On Wed, Dec 05, 2001 at 06:18:51PM -0500, Mark Mielke wrote:
> 
> As the stupidest example, 'clued' humans will attempt to phaser the
> cloaker to obtain their exact co-ordinates, most especially during
> LPS. How much fuel is wasted with 2 or 3 'clued' humans all trying to
> make their best guess, all possibly missing? If the bots were in
> communication with each other, one bot could be assigned the area
> covered by the radius of the enemy ship at all possibly points along
> its phaser line, with a preference offered for the ship with the most
> powerful phaser, at the least range, at the most probable location
> that we suspect the cloaker is at. (Interpolate his co-ordinates given
> the approximatings offered by the server every few updates)

This shows a lack of understanding of netrek dynamics.  First of all, 
phaserlocking isn't that hard, and humans do it better than computers,
because humans do fuzzy things better than computers.  If you feed a
computer bad data (as the netrek server does with cloakers), it will 
take an enormous amount of programming effort to make it perform as
well as a human would.

But that's not even the interesting point.  The interesting point is
that tactical perfection is only a small help in winning netrek games,
and another thing computers are bad at is dynamic strategizing, which
is the most important thing in winning netrek games.

> This would
> also apply to base oggs. Usually, locating the ogger is half the
> battle. Why waste half your fuel on 6 incoming cloakers, just trying
> to find them, when a co-ordinated game of search and destroy would be
> so much more practical? Also, the computer doesn't blink when its
> eyelids get a little dry. No more "we got 6 of the oggers, but the 7th
> got through."

Robot bases are very hard to kill, but they're pretty easy to neutralize.

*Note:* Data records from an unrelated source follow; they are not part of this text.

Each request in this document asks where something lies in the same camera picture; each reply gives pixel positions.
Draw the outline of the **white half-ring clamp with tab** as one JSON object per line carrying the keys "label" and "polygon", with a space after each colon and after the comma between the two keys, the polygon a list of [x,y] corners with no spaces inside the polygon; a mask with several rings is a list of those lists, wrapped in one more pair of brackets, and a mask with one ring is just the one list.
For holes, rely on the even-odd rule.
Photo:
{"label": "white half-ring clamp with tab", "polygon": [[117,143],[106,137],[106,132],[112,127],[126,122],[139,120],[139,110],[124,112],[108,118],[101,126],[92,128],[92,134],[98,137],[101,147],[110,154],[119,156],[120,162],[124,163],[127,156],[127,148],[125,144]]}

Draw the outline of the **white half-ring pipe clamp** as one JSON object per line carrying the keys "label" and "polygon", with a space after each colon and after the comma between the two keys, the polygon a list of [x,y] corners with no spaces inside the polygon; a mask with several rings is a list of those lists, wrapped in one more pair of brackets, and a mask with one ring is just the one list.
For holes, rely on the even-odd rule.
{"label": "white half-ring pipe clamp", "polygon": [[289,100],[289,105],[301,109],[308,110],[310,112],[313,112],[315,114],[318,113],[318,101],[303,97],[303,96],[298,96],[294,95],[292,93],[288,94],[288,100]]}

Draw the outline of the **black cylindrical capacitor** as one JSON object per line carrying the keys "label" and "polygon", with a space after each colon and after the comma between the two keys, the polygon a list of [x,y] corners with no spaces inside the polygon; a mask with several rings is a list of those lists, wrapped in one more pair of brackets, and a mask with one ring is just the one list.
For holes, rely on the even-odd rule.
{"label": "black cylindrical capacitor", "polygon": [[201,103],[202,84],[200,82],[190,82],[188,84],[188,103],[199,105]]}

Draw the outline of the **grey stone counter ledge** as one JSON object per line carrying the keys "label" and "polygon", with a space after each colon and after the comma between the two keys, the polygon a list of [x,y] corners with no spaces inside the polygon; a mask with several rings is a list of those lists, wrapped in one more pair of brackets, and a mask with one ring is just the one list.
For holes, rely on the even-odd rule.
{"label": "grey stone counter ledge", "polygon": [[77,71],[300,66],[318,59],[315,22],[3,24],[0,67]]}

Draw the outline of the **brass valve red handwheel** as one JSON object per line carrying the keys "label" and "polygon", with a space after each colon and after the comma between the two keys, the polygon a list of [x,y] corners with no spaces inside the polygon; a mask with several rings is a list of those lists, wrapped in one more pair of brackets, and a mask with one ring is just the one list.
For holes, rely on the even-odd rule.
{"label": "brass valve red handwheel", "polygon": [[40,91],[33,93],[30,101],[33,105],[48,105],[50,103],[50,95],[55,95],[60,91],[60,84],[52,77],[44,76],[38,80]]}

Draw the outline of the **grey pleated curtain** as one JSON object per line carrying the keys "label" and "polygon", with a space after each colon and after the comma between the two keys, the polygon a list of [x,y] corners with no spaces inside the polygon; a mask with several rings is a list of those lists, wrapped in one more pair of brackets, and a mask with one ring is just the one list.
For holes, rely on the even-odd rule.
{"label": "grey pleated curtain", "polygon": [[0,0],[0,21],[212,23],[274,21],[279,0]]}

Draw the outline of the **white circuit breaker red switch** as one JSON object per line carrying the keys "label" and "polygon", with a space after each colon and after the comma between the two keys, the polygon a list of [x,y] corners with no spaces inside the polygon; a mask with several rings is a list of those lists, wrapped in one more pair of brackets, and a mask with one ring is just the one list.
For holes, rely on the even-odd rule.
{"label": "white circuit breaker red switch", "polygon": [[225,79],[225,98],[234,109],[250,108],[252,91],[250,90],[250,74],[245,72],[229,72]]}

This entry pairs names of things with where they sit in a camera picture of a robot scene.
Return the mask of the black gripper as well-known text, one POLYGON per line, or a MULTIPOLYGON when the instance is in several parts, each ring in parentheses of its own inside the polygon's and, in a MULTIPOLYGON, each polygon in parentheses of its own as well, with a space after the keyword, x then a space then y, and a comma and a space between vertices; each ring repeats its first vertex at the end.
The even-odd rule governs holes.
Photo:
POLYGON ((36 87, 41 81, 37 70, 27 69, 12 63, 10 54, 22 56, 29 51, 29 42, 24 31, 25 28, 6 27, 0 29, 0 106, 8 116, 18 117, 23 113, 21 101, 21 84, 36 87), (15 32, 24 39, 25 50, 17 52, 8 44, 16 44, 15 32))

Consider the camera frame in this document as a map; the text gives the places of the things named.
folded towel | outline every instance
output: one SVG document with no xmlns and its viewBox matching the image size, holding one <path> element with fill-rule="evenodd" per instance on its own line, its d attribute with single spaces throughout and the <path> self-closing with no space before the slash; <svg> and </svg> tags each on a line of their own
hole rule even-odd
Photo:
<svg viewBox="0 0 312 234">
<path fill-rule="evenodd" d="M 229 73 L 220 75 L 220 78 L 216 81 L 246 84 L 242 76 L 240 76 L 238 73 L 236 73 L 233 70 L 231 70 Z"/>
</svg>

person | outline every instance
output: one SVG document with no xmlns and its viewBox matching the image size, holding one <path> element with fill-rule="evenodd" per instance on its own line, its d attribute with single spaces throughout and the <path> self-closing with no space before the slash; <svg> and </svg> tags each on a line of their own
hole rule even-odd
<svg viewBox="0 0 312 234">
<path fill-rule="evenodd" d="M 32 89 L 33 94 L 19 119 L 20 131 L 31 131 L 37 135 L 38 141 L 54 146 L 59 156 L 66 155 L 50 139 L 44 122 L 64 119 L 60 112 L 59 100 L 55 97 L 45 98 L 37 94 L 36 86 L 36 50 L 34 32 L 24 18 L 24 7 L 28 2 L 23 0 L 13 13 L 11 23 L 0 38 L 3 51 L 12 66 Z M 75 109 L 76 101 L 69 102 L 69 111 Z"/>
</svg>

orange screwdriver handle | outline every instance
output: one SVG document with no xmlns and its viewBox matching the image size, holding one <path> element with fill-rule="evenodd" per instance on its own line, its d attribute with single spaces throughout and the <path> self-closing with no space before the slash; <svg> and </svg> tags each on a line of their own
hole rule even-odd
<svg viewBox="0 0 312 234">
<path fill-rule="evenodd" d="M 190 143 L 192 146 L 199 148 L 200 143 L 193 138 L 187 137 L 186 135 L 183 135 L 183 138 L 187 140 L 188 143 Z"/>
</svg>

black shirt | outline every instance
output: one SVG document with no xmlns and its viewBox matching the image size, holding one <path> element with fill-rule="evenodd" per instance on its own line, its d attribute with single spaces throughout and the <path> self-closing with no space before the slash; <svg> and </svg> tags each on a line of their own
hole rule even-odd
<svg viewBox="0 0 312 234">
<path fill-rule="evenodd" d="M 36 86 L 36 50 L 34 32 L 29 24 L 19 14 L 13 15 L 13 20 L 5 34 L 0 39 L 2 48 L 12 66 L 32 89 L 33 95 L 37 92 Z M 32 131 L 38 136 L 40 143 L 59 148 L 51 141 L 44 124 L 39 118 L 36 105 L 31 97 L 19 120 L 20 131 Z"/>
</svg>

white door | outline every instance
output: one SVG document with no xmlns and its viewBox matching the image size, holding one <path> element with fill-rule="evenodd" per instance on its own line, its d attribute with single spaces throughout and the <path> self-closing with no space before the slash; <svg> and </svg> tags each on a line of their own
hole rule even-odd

> Other possibilities include "I'm going to plasma him, press him away
> from you and phaser him, and torp him so that we can distract him. The
> *instant* he phasers you, I'll launch the plasma."

Getting robots to do this level of communication is well beyond the
point of diminishing returns.  Maybe you get one extra plasma hit over
the course of an entire game.

> Just some examples of how *theoretically* a bot team could be
> significantly better than a human team.

Your examples are all in tactical situations.  A tactically perfect
bot, using the best netrek robot strategy code ever written, would get
its butt kicked by any reasonable human team.  Although that's partly
because the people writing netrek robots tend to spend a lot of time
on stupid shit like trying to improve dogfighting and phaserlocking
and not enough time on interesting and difficult problems, like
whether to refuel in place, try to mutual and get a fresh ship, go to
a planet to refuel, or go back to core to pick armies.  (To give one
small example of the kind of decisions robots are extremely bad at).